Graduate and postdoctoral researchers across the southeast region recently convened in Blacksburg to meet, share ideas and present their research results in dynamical systems and control theory, as well as controls-related disciplines at the 2021 Southeast Control Conference.

Eighty researchers from a dozen top universities gathered in late November on the campus of Virginia Tech, to interact, learn about each other’s work and exchange ideas. Through twenty-minute talks and a poster presentation session, student researchers presented topics ranging from modeling and control of complex dynamical systems, to safety assurance for autonomous robots, to effective human interfaces for the control of cyber-physical systems.

Professor Carolyn Beck of the University of Illinois Urbana-Champaign served as the guest speaker, presenting “Modeling and Stability Analysis of Epidemic Processes over Networks.”

Andrea L’Afflitto, assistant professor in the Grado Department of Industrial and Systems Engineering, served as chair for the organization committee. “The quality of the presentations was exceptional,” said L’Afflitto. “This was a regional conference, but the research that was presented here is world-class.”

L’Afflitto’s efforts were supported by Craig Woolsey, professor in the Kevin T. Crofton Department of Aerospace and Ocean Engineering at Virginia Tech, as well as a number of faculty from Georgia Tech, the University of Florida, and North Carolina A&T State University.

The first Southeast Control Conference was hosted by Georgia Tech in November 2019.

After a one-year hiatus due to the Covid-19 pandemic, the 2021 conference was the second in what the organization committee hopes will become an annual event. Planning is already underway for the 2022 event, which will be hosted by the University of Florida.

“A number of participants shared their joy with me about being able to come and have this experience,” said L’Afflitto. “As an educator and a mentor, it was so fulfilling to see all of these bright, early career researchers creating ideas and relationships that will live on long after this meeting.”
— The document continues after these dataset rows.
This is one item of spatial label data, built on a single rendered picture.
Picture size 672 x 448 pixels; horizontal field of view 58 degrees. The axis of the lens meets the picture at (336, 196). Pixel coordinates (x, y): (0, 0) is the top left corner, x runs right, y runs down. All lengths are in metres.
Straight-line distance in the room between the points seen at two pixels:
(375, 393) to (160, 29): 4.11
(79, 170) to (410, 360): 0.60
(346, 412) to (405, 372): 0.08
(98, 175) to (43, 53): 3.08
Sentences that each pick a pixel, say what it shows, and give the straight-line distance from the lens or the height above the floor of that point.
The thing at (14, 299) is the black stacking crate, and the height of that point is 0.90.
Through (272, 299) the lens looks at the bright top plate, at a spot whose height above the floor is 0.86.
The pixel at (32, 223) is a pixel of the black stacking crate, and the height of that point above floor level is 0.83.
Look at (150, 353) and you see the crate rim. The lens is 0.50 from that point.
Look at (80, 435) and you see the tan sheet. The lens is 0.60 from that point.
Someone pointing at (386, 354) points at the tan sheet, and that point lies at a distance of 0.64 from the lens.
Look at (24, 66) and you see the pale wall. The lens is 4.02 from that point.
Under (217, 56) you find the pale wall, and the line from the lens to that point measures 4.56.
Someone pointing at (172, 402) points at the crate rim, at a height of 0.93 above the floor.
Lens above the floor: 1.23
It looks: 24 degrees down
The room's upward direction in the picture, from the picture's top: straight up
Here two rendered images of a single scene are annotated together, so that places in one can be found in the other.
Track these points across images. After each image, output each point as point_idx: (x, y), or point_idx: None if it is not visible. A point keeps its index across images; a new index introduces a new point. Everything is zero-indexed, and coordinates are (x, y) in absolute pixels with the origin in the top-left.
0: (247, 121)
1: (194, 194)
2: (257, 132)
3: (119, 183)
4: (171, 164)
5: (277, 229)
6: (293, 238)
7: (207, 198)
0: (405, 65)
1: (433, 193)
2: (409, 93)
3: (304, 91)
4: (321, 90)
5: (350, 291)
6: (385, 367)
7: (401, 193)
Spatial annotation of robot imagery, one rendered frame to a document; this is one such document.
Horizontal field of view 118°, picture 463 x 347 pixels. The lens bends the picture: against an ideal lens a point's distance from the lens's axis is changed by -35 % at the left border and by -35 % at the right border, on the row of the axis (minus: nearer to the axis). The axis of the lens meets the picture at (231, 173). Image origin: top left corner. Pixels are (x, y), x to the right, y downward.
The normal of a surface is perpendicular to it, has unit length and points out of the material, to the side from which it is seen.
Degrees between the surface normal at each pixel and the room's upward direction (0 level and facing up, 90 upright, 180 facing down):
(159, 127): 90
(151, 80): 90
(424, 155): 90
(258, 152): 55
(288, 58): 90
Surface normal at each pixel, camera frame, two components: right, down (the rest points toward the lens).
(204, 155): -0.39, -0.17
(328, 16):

The Southeast Control Conference was made possible by the generous support of the Dynamics, Control and Systems Diagnostics at the National Science Foundation, Virginia Tech’s Institute for Critical Technology and Applied Science, College of Engineering, and the departments of industrial and systems engineering, aerospace and ocean engineering, mechanical engineering, and electrical and computer engineering.